■ **DATASET CONTENT**:
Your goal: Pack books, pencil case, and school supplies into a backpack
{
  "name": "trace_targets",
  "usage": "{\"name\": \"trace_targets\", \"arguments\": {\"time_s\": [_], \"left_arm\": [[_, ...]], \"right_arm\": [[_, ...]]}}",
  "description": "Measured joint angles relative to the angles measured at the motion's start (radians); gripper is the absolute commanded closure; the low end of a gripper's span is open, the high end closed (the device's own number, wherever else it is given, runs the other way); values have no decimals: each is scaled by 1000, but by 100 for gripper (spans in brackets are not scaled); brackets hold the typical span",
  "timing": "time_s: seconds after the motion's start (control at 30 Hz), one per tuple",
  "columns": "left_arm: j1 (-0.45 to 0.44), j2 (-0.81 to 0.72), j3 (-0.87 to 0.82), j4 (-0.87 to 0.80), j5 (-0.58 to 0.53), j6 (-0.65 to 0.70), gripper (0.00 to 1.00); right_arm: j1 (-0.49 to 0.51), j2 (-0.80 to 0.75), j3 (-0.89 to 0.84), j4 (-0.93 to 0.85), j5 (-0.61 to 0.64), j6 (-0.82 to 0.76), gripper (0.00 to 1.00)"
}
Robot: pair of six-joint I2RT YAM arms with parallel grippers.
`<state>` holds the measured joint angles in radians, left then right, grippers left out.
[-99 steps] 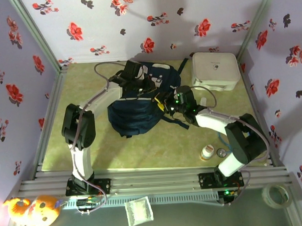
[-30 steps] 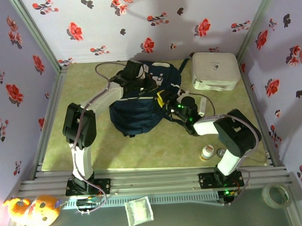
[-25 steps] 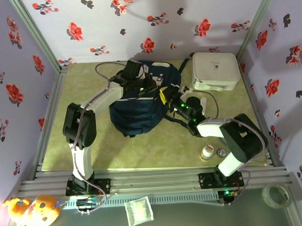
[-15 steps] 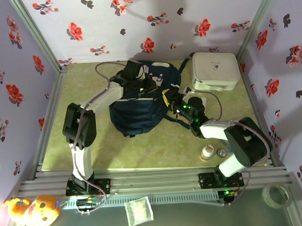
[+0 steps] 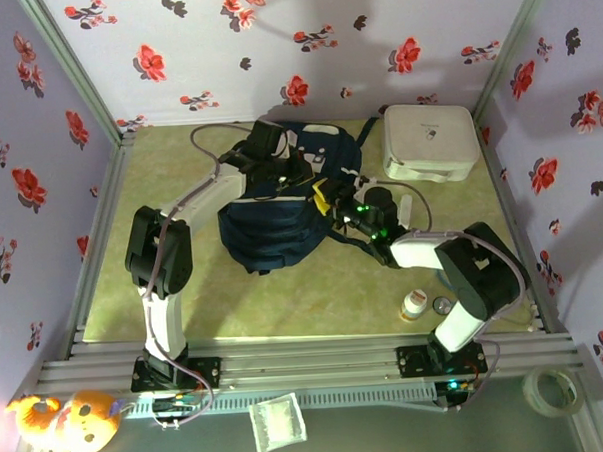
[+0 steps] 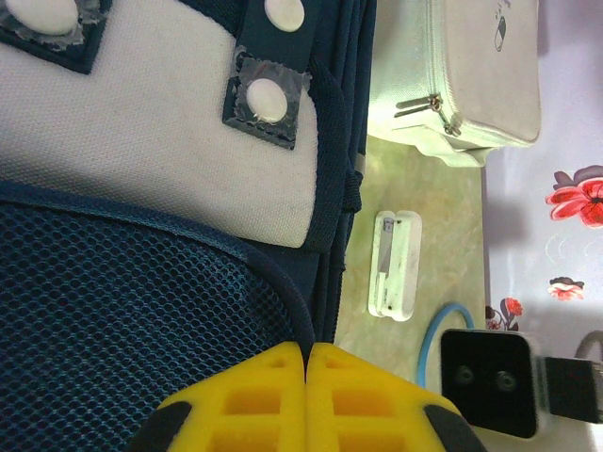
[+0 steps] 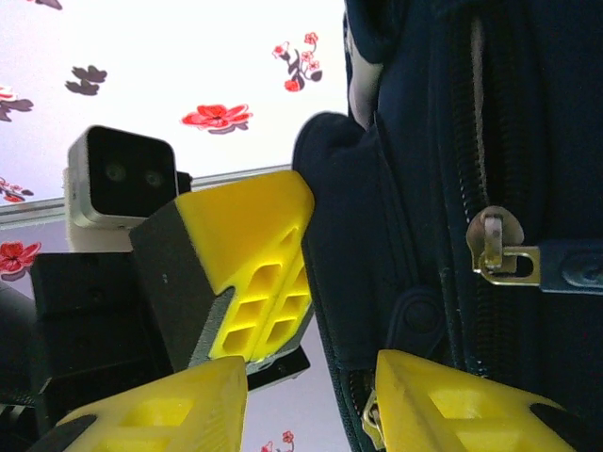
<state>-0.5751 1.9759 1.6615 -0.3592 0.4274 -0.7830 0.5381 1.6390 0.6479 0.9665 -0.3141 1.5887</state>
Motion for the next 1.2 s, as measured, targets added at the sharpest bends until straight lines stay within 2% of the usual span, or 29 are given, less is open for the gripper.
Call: {"name": "trace_targets", "arguments": {"time_s": [0.23, 0.6, 0.9, 1.03, 1.2], "left_arm": [[0, 0, 0, -16, 0, 0, 100], [0, 0, 0, -16, 3, 3, 100], [2, 0, 0, -15, -5, 2, 100], [4, -5, -12, 8, -8, -5, 100], [7, -12, -16, 26, -7, -5, 100]], "right_arm": [[8, 7, 0, -20, 13, 63, 57], [28, -34, -26, -107, 45, 74, 56], [19, 95, 22, 29, 20, 78, 60], [12, 114, 28, 79, 17, 51, 65], [4, 111, 14, 118, 14, 5, 63]]}}
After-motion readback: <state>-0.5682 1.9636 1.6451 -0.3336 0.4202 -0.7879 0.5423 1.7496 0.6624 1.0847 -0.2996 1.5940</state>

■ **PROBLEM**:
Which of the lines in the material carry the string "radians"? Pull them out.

■ **SOLUTION TO THE EXERCISE**:
  "description": "Measured joint angles relative to the angles measured at the motion's start (radians); gripper is the absolute commanded closure; the low end of a gripper's span is open, the high end closed (the device's own number, wherever else it is given, runs the other way); values have no decimals: each is scaled by 1000, but by 100 for gripper (spans in brackets are not scaled); brackets hold the typical span",
`<state>` holds the measured joint angles in radians, left then right, grippers left out.

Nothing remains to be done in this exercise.